§ The data:
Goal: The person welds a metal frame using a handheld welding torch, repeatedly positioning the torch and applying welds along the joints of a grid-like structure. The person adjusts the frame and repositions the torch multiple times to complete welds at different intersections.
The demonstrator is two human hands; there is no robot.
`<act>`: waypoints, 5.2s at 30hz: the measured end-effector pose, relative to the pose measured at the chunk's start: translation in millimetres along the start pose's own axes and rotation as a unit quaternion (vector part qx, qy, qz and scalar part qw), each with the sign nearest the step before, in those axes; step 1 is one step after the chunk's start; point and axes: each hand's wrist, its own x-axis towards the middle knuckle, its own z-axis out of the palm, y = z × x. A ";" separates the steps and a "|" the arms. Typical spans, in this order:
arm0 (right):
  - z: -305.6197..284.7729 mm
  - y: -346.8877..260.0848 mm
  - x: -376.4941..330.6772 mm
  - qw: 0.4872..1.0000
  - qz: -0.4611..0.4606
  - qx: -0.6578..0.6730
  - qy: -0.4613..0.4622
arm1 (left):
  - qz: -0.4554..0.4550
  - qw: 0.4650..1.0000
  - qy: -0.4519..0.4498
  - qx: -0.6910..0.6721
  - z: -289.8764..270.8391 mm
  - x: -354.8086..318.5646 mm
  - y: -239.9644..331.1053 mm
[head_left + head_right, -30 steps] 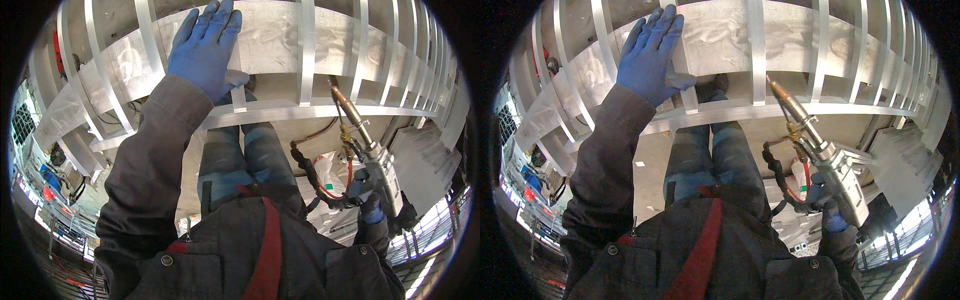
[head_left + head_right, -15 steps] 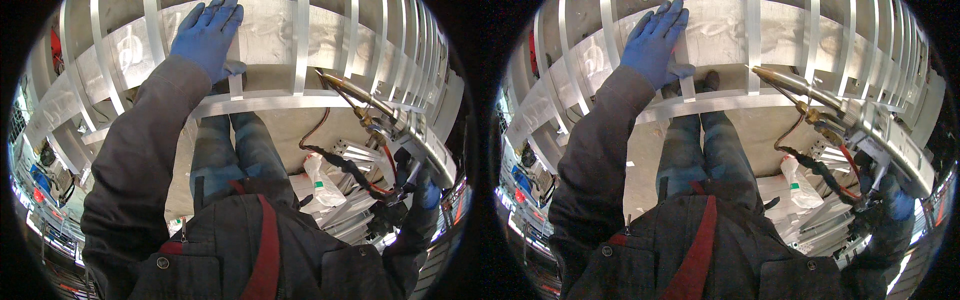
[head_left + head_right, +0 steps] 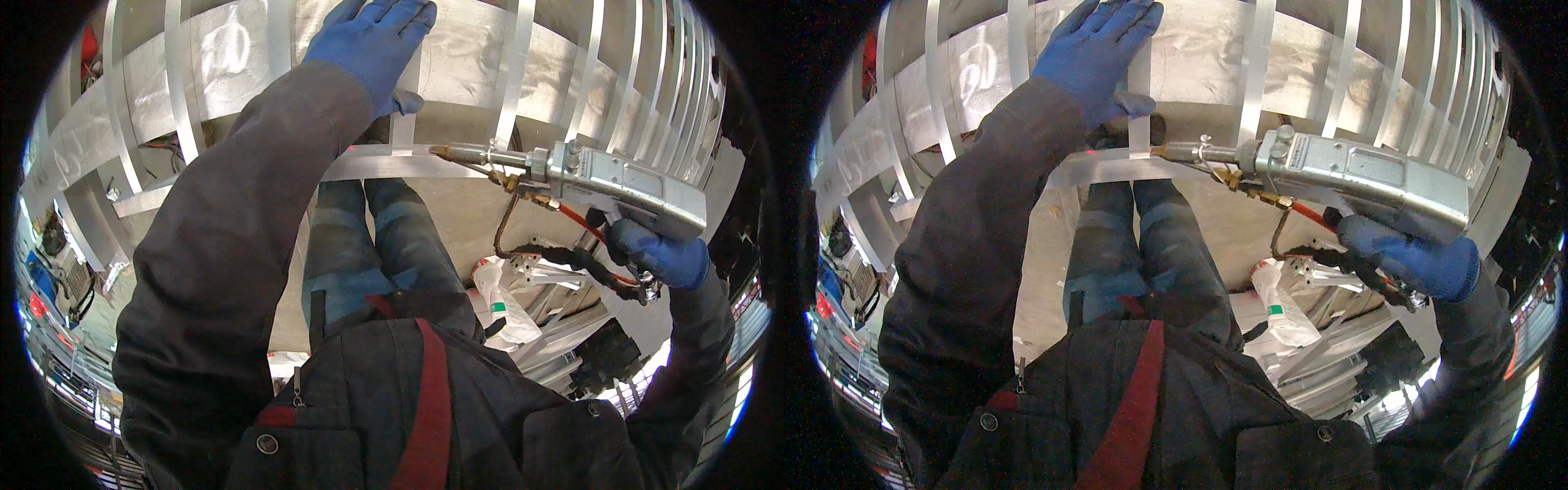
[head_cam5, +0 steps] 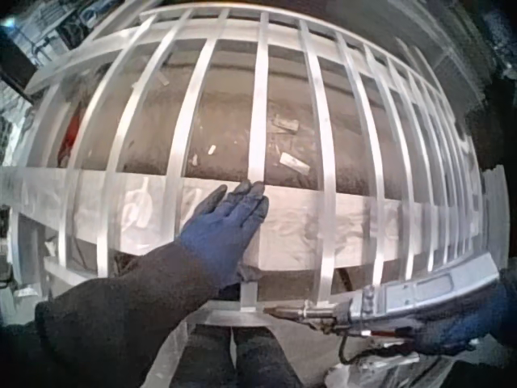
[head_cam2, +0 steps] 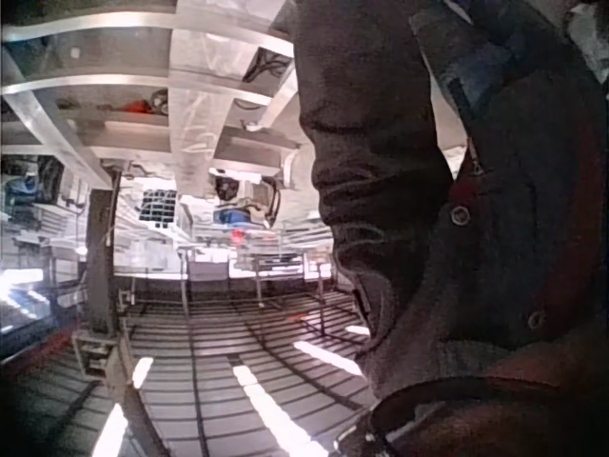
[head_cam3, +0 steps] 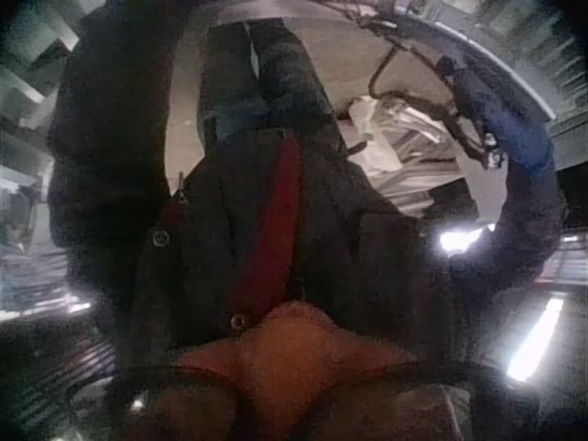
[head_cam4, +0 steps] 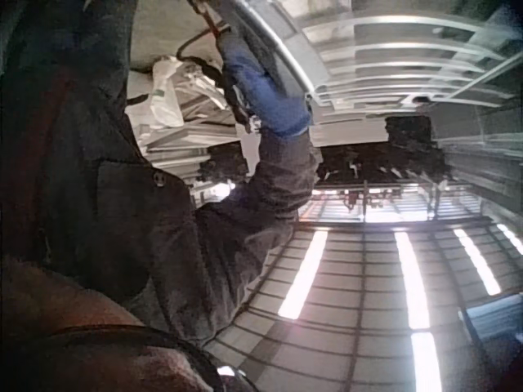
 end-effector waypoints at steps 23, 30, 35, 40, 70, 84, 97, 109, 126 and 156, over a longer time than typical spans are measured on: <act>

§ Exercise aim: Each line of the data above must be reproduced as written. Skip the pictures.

§ Finished task:
Goal: The person welds a metal frame using a handheld welding torch, repeatedly positioning the torch and applying welds along the joints of a grid-like structure. The person adjusts the frame and repositions the torch multiple times to complete welds at different intersections.
The demonstrator is two human hands; there is no robot.
`<act>`: waypoints, 5.2s at 30hz: the measured end-effector pose, relative to the pose measured at the chunk's start: translation in millimetres along the start pose's own axes and rotation as a unit quaternion (vector part qx, qy, qz and scalar part qw), each with the sign nearest the step before, in those axes; step 1 is one step after the chunk's start; point and axes: each hand's wrist, its own x-axis towards the middle knuckle, its own z-axis out of the palm, y = z × x. A ";" separates the steps and a "|" the arms. Typical spans, in this order:
arm0 (right):
  - z: -305.6197..284.7729 mm
  - y: -346.8877..260.0848 mm
  - x: -376.4941..330.6772 mm
  - qw: 0.4872..1.0000
  - qz: -0.4611..0.4606
  - qx: -0.6578..0.6730
  - qy: -0.4613..0.4622
arm1 (left):
  - qz: -0.4554..0.4550
  - qw: 0.4650..1.0000
  - qy: -0.4519..0.4498
  - qx: -0.6910..0.6721
  - z: -289.8764..270.8391 mm
  - x: -354.8086..318.5646 mm
  - y: -239.9644..331.1053 mm
[head_left + head_right, -30 steps] 
[head_left + head_right, -15 steps] 
[head_left + head_right, +0 steps] 
[head_cam5, +0 steps] 
[head_cam2, +0 steps] 
[head_cam3, +0 steps] 
[head_cam4, +0 steps] 
 end-effector waypoints at steps 23, 30, 35, 40, 70, 84, 97, 109, 126 and 156, over a longer time than typical spans are measured on: <act>

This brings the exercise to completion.